● PROBLEM TO WORK ON:
From the first line to the last, return the data exactly as written.

● SUPPLIED INFORMATION:
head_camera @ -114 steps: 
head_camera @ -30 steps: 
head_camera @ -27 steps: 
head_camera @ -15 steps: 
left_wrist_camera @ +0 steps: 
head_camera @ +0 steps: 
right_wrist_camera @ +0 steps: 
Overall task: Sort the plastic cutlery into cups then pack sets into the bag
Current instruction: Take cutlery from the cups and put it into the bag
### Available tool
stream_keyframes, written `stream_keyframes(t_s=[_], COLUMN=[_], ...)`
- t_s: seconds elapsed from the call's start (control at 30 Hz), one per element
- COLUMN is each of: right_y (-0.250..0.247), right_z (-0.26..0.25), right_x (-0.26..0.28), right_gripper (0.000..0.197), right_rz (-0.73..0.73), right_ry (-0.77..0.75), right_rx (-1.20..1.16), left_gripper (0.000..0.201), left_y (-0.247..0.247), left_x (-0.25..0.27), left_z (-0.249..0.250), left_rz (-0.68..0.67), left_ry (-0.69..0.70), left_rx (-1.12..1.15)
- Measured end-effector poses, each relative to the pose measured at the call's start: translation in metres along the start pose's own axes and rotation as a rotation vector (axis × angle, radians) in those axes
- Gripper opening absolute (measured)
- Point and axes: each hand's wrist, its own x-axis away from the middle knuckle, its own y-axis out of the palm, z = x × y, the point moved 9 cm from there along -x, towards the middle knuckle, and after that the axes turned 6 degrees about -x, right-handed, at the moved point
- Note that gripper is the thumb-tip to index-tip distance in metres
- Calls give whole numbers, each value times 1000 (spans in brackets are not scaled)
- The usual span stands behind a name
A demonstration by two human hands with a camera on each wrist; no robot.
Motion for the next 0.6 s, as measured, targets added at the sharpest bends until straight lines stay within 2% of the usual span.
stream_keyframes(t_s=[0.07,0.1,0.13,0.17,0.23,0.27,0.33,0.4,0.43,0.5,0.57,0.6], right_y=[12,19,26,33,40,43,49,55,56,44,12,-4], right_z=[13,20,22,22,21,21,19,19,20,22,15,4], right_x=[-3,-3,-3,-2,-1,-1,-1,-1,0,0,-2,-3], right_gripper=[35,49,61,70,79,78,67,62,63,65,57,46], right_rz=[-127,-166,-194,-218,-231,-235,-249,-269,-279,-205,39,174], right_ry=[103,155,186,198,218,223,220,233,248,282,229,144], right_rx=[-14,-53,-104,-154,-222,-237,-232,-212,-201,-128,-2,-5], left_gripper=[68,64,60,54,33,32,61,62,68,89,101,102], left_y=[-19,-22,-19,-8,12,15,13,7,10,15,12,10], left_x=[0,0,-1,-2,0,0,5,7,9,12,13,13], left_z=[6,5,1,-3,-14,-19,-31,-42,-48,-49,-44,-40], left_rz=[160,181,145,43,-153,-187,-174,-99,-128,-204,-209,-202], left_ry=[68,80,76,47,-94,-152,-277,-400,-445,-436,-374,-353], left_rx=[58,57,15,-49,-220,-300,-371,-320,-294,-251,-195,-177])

● WRITTEN RESPONSE:
head_camera @ -114 steps: 
head_camera @ -30 steps: 
head_camera @ -27 steps: 
head_camera @ -15 steps: 
left_wrist_camera @ +0 steps: 
head_camera @ +0 steps: 
right_wrist_camera @ +0 steps: 
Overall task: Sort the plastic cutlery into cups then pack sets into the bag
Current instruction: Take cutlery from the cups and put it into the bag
### Available tool
stream_keyframes, written `stream_keyframes(t_s=[_], COLUMN=[_], ...)`
- t_s: seconds elapsed from the call's start (control at 30 Hz), one per element
- COLUMN is each of: right_y (-0.250..0.247), right_z (-0.26..0.25), right_x (-0.26..0.28), right_gripper (0.000..0.197), right_rz (-0.73..0.73), right_ry (-0.77..0.75), right_rx (-1.20..1.16), left_gripper (0.000..0.201), left_y (-0.247..0.247), left_x (-0.25..0.27), left_z (-0.249..0.250), left_rz (-0.68..0.67), left_ry (-0.69..0.70), left_rx (-1.12..1.15)
- Measured end-effector poses, each relative to the pose measured at the call's start: translation in metres along the start pose's own axes and rotation as a rotation vector (axis × angle, radians) in those axes
- Gripper opening absolute (measured)
- Point and axes: each hand's wrist, its own x-axis away from the middle knuckle, its own y-axis out of the palm, z = x × y, the point moved 9 cm from there along -x, towards the middle knuckle, and after that the axes turned 6 degrees about -x, right-handed, at the moved point
- Note that gripper is the thumb-tip to index-tip distance in metres
- Calls give whole numbers, each value times 1000 (spans in brackets are not scaled)
- The usual span stands behind a name
A demonstration by two human hands with a camera on each wrist; no robot.
Motion for the next 0.6 s, as measured, targets added at the sharpest bends until straight lines stay within 2% of the usual span.
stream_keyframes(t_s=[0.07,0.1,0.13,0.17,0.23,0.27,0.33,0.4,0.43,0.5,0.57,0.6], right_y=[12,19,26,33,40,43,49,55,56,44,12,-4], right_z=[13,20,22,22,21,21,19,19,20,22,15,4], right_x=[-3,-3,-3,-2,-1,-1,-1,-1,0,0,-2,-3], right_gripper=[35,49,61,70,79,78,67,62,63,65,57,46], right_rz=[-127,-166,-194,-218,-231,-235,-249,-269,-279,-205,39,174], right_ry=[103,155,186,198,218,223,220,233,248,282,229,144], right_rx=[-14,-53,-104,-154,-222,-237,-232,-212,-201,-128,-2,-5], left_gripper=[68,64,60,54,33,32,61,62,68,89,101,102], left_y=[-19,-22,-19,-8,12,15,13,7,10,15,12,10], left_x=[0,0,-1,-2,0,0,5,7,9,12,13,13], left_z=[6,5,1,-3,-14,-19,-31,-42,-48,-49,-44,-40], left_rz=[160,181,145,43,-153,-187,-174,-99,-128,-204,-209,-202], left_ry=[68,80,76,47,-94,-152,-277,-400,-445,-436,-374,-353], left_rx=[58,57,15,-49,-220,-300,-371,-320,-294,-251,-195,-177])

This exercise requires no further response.